Return every line of the entries that includes the word "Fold".

BEGIN Provided material

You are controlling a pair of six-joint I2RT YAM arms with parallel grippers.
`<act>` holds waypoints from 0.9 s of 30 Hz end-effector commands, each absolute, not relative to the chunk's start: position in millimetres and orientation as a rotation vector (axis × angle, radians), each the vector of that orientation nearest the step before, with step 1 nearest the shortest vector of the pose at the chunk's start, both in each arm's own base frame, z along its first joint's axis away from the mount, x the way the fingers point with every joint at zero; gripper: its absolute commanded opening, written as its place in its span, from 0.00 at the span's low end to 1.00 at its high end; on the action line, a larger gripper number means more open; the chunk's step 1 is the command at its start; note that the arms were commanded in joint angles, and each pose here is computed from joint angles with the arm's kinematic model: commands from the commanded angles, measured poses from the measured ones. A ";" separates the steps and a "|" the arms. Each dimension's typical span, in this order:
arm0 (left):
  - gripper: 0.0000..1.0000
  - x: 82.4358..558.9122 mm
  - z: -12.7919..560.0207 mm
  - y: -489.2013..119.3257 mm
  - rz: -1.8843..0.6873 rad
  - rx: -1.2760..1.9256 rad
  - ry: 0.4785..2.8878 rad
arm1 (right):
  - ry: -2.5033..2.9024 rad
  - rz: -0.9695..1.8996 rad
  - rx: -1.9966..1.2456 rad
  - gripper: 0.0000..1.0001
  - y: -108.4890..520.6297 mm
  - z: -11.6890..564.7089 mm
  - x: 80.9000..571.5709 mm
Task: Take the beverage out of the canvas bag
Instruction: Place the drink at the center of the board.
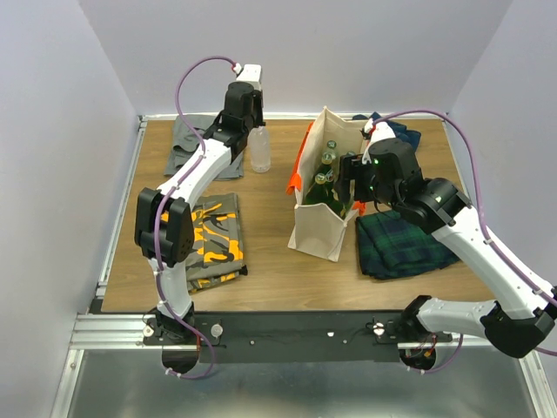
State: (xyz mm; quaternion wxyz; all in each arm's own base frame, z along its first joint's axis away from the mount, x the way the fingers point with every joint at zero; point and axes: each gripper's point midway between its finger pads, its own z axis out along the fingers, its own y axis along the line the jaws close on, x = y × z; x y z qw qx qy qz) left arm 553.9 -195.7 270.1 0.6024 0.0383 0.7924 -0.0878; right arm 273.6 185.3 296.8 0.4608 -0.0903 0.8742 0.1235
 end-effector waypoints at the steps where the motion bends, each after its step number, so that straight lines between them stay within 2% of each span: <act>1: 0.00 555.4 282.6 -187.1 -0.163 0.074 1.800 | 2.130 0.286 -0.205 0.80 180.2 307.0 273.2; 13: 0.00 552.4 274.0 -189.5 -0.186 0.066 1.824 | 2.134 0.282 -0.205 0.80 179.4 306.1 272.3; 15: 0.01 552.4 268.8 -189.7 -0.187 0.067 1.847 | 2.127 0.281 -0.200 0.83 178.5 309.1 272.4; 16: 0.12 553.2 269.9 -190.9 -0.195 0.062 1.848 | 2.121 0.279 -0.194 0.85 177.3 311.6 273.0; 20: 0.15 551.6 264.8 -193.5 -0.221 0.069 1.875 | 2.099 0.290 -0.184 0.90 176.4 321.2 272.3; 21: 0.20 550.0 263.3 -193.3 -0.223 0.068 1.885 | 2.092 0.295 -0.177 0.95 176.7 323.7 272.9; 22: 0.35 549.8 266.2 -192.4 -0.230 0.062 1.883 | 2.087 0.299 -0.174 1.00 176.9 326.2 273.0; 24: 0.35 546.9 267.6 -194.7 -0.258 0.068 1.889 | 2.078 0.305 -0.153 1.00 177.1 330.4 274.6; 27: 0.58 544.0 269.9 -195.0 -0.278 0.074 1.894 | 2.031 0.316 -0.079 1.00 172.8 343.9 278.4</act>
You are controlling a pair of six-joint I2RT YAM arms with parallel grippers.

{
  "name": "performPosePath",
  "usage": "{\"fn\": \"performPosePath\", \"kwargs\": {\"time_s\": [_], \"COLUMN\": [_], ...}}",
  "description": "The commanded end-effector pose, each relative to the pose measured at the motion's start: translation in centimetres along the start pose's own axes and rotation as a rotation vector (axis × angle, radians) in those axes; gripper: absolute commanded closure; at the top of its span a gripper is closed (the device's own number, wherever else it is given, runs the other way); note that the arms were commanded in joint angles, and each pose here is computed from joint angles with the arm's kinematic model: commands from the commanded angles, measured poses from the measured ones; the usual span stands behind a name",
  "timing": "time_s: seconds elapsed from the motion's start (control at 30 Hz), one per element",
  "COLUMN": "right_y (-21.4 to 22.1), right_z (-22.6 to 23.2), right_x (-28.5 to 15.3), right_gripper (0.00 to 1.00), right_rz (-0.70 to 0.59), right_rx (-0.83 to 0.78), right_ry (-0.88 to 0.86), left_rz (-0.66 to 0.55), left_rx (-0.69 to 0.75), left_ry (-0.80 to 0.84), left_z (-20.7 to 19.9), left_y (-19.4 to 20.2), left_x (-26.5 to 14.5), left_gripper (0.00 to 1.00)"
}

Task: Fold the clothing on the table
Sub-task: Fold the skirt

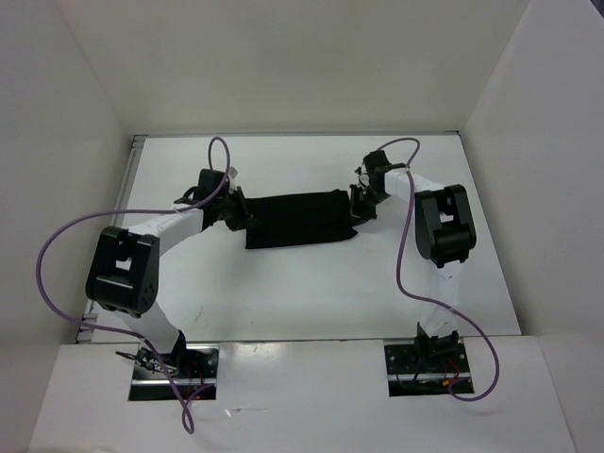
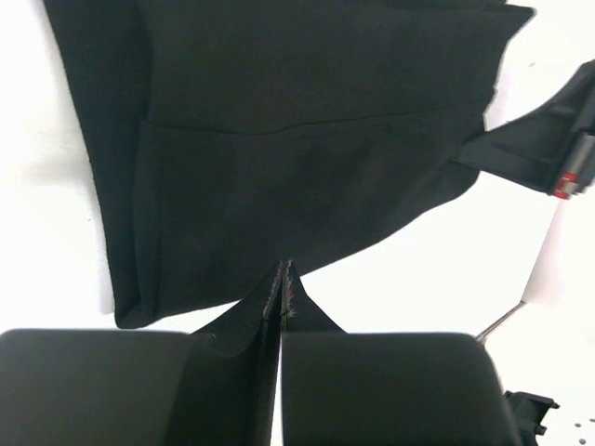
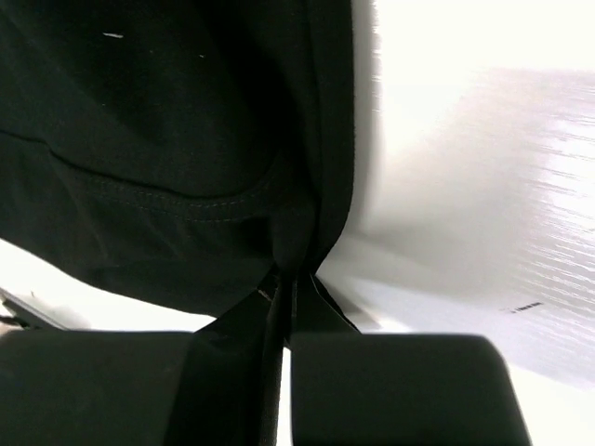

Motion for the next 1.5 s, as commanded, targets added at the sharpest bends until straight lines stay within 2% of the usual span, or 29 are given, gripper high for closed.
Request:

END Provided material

» Expected output
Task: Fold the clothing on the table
Sub-task: Fold the skirt

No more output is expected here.